Look: one of the greatest factors in evolution? Pain. Prey flee from predators because of the threat of pain. And death? One wonders if they comprehend it, never having experienced it but maybe having witnessed it, and one wonders there if they fully understand that, there; but pain? they get that. So the prey is fueled by fear of pain and they get faster. Predators run faster to catch prey. So it goes. Pain has other uses, of course. Philip K. Dick once called it the most efficient motivation. We escape damage because of pain. Some people of the S & M crowd thank their lucky stars that there is pain. Death, too, is a motivating factor, but more abstract, for we do not remember when we blinked on, in the womb, and have only unconsciousness as a comparison. Pain we know.
So what exactly is that streak of insanity that runs through the universe? Though Sin is dead, she behaves as one who is supernaturally animated. The universe is not her body, but her body was like the seed of it. There is of her darkness spread through and throughout creation. If you perchance a pocket of crazed circumstance, it might be her center, blowing by. And beware her children, every bit as dead as her (for the offspring share the nature of the parent), who are monsters. Do not mistake their madness or motion for life. On the Last Day shall they all be collected and burned into nothing, and no one will mourn their passing. But all of it is indeed a sad tale.
And about Phil thinking that other thing about all these things that happened, the Godhead itself in jeopardy, all of it because of an intellectual and not a moral error—really? The error being mistaking the illusory world for the real world? That’s what he said, that all of us so fall, and the powers that be will tell you when you fall that you have sinned, and not that you committed an honest mistake. But the streak of the irrational in the shadow of everything—what is irrational is the illusion we see, that the “real” world actually is supposed to make sense. The true way of the world has always been inaccessible to us. To be sane, therefore, to be of the outward forms we see, is to be insane. The sanity is actually the insanity. And indeed, this is something like an intellectual error, not moral.

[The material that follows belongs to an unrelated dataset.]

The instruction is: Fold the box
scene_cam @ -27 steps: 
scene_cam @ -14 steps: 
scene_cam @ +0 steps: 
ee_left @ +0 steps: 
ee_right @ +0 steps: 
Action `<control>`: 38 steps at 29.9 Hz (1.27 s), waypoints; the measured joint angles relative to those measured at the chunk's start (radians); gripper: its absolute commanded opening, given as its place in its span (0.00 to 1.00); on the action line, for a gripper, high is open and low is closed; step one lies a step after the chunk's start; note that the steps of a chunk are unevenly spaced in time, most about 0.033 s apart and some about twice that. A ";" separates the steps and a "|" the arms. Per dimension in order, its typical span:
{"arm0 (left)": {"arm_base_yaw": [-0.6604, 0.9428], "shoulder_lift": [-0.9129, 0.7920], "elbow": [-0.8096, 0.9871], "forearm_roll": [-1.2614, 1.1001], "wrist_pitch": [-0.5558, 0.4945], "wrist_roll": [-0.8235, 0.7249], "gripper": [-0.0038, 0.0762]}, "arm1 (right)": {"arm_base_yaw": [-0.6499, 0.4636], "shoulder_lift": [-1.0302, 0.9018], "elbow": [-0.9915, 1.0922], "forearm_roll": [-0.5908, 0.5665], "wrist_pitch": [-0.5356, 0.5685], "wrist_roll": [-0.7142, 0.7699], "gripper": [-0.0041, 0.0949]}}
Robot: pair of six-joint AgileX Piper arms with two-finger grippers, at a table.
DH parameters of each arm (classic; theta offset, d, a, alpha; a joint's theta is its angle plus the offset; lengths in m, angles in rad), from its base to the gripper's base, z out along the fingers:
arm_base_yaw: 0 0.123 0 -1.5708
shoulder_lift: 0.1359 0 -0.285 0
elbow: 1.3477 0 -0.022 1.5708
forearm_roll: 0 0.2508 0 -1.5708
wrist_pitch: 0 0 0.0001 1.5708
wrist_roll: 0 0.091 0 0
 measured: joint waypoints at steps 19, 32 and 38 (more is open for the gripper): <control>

So they are opposite sides of the coin: to find the beauty in even the faltering of things; or be as like the powers that be, and grasp after power by taking advantage of the irrational, phenomenological world. Even in the purely intellectual, there is in practice always a moral dimension to your actions. Maybe just the ones who made up the rules being at fault. If you think about it, much of all sin is an intellectual error. The logic of them, however, contained in the heart, and not the head. When we do not understand the consequence of a sin, then it is purely an intellectual error. Only when you know it is wrong can you call it so. Ostensibly, of course, for the record counts even unknowing sin as sin.
In the War in Heaven, the main goal was preservation: Logos (Holy Reason) vs. derangement (evil). The angels fought for the fundamental structure of our reality. If you can tell, we did take damage, but if you also have eyes to see, then see that ultimately, we won. I think there is a reason we feel so satisfied at the end of a movie when the good guy wins. I think it’s cooked into the soup of existence itself. Along with the tribute to Pain, there is the blood, sweat, and tears of all the angels who fought so hard to keep things from falling apart. And in it, even how there is no victory without first conflict. Lucifer ultimately plays his part in the Plan; there is no escape from that. Not to say things aren’t his fault. It’s just how good God really is. And for how seductive evil may seem, how senseless it ultimately amounts to.